:: MATERIAL SUPPLIED

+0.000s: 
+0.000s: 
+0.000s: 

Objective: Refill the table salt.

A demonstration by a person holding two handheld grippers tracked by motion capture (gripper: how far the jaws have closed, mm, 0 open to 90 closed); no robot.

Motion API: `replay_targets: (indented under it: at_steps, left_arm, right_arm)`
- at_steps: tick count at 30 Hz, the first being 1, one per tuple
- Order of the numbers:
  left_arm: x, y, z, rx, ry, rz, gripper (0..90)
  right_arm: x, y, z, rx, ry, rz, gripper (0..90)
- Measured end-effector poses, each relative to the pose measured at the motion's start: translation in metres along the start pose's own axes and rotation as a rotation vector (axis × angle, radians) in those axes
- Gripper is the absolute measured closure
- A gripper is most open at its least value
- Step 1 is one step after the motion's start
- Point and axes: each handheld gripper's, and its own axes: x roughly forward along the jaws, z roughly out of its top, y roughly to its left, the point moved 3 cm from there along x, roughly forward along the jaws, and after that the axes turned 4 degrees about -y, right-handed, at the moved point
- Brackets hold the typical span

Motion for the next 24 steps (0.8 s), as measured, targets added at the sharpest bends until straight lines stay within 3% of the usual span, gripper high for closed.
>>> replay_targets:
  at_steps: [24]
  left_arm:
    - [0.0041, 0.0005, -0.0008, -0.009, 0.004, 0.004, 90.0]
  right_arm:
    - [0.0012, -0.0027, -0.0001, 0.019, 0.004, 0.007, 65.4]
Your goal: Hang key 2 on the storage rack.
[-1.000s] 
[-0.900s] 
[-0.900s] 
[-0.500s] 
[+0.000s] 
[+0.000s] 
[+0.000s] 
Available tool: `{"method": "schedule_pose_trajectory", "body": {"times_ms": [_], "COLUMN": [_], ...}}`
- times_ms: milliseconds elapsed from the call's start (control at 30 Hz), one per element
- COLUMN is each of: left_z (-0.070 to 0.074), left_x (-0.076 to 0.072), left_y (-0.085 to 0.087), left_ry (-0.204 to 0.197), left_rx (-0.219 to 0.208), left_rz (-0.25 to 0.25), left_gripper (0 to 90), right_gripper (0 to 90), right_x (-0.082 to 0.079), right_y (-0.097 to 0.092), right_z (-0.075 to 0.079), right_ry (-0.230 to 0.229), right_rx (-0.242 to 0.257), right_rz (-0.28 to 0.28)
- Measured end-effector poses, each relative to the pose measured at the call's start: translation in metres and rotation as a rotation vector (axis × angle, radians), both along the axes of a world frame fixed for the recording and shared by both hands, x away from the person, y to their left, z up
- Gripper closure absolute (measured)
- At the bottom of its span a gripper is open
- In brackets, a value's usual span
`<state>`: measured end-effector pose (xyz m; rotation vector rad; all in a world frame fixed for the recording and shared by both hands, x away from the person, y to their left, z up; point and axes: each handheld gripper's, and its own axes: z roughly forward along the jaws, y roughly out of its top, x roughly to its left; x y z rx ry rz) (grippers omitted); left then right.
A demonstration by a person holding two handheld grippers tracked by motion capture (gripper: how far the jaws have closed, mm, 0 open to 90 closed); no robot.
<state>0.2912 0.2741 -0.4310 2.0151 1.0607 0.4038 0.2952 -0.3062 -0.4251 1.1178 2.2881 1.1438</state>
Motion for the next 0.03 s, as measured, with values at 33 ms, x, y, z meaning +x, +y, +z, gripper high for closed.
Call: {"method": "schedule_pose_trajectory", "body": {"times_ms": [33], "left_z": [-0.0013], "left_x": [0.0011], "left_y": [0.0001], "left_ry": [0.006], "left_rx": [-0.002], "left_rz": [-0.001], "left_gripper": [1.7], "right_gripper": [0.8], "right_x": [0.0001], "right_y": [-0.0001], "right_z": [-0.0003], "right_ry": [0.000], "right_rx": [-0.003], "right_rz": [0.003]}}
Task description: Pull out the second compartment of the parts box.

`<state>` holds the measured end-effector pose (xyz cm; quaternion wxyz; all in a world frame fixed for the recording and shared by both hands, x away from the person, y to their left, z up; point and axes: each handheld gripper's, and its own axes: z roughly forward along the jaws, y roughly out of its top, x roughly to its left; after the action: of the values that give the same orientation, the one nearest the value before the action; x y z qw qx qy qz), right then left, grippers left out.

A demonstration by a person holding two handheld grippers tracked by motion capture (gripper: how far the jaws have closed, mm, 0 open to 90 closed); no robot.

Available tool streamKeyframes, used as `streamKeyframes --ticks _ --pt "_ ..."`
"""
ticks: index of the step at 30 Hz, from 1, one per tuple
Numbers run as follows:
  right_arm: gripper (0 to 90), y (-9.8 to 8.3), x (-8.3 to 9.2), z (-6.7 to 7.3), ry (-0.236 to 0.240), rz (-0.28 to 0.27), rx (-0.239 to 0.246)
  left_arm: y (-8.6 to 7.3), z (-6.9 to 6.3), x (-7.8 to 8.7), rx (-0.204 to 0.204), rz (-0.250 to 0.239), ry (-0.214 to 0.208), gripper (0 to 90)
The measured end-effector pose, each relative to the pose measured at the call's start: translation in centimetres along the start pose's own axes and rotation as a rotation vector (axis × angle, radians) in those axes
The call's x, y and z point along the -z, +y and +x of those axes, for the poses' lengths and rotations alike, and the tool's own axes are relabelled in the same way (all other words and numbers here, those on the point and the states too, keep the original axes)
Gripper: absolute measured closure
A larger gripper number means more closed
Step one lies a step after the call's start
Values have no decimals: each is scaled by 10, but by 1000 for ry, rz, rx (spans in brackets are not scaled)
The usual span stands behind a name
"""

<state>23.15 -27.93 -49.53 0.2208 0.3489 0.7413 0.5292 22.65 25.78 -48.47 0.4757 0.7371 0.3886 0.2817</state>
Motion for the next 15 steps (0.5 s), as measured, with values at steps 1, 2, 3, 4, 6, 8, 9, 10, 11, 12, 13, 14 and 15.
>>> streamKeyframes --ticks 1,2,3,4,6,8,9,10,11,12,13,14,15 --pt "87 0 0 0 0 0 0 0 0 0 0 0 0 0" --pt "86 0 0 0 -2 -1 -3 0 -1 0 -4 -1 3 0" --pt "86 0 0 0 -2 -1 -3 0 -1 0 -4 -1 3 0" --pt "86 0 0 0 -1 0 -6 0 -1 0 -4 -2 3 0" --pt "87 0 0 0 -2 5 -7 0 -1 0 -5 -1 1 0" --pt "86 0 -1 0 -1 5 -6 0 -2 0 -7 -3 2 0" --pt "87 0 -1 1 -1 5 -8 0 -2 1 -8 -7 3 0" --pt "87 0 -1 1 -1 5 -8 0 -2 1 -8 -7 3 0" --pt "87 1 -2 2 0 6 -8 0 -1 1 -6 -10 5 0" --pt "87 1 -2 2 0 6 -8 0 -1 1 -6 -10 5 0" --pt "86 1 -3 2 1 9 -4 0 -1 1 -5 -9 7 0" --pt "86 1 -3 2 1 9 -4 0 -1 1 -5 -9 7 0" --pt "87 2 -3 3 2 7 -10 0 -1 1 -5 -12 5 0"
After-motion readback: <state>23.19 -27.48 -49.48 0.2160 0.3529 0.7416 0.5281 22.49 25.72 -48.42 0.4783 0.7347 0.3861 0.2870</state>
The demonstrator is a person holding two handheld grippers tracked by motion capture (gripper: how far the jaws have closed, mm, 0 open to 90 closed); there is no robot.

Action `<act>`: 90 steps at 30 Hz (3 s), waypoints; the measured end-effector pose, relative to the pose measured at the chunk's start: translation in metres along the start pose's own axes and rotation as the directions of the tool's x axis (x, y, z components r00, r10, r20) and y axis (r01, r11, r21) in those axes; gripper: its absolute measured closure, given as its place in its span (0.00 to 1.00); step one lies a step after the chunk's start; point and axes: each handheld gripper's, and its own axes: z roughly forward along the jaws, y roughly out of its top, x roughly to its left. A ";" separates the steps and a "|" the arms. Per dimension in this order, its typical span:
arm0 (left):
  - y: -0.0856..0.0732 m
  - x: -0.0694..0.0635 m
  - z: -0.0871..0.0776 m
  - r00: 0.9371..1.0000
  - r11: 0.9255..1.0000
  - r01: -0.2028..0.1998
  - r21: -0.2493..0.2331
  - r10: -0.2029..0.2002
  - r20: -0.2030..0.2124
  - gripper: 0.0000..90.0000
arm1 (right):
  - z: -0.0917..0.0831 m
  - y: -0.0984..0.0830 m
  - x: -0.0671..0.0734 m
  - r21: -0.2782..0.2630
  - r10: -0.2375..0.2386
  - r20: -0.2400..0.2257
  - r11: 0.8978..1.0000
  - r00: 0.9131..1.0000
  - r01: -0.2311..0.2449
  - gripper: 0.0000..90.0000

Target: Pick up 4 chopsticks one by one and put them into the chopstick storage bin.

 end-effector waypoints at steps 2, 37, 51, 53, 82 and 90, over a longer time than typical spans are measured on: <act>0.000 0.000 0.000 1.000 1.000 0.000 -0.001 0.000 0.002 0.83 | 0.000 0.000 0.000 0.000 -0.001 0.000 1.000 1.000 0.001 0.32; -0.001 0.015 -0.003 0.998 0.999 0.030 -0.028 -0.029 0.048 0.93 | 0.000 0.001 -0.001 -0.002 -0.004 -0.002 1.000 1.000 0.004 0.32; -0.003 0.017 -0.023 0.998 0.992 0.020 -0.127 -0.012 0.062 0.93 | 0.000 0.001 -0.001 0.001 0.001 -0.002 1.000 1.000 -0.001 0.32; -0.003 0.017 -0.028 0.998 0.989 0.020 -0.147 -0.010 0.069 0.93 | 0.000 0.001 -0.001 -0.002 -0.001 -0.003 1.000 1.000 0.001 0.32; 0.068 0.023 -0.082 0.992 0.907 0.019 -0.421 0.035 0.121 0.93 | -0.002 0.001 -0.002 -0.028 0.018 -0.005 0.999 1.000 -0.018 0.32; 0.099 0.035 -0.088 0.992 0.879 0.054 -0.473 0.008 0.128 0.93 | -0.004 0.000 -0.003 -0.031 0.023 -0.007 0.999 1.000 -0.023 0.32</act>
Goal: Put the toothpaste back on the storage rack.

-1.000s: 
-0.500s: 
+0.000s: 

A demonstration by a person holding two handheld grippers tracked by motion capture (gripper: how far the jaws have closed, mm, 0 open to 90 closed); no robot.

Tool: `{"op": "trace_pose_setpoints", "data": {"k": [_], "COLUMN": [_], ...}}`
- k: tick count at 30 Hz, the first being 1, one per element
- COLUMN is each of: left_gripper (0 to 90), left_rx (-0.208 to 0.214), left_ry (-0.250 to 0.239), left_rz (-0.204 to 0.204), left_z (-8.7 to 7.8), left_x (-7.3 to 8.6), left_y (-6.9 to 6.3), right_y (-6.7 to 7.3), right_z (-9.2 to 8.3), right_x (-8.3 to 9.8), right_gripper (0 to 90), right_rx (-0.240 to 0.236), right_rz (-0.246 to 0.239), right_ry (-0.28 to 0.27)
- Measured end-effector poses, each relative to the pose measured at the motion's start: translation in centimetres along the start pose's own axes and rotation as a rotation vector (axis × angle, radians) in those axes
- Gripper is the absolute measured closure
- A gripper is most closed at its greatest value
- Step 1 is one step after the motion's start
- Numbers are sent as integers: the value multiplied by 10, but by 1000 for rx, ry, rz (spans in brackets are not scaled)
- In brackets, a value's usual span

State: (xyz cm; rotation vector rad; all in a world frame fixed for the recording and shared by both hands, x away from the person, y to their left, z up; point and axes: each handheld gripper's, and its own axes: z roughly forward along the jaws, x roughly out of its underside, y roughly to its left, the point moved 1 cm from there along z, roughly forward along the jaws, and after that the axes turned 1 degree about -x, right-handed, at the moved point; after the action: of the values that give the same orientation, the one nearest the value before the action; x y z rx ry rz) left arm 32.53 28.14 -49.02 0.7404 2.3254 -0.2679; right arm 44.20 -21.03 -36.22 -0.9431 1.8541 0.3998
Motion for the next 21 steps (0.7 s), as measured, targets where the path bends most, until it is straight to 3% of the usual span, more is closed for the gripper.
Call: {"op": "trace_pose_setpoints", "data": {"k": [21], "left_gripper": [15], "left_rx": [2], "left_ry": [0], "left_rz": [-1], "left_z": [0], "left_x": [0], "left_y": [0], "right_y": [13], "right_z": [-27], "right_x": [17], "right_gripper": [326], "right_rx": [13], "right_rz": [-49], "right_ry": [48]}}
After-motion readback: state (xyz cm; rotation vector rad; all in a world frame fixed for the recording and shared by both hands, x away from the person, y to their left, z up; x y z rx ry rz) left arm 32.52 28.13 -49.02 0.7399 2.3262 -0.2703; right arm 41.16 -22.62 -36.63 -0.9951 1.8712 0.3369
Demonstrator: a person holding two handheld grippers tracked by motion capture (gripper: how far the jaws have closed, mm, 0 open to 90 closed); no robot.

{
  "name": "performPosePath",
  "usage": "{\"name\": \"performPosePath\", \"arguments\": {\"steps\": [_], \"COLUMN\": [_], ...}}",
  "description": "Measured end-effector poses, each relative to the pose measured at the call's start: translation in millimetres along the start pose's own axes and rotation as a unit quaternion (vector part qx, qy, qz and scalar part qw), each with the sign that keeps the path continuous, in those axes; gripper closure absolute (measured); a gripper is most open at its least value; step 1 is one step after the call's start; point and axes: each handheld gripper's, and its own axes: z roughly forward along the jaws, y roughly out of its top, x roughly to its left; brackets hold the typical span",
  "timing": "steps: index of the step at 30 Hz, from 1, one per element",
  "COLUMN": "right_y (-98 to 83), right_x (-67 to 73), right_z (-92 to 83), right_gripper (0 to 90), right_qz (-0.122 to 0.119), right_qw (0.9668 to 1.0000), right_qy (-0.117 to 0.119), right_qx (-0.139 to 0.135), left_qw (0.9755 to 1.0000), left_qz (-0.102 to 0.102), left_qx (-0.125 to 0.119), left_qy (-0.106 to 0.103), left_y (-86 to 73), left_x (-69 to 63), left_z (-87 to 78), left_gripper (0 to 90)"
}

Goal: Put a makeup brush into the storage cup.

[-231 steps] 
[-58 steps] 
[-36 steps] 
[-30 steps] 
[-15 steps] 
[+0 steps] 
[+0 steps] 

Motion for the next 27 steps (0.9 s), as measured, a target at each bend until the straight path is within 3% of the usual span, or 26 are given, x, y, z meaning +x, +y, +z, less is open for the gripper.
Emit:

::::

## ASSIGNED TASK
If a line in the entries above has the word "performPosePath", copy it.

## ANSWER FOR THIS EXERCISE
  "name": "performPosePath",
  "usage": "{\"name\": \"performPosePath\", \"arguments\": {\"steps\": [_], \"COLUMN\": [_], ...}}",

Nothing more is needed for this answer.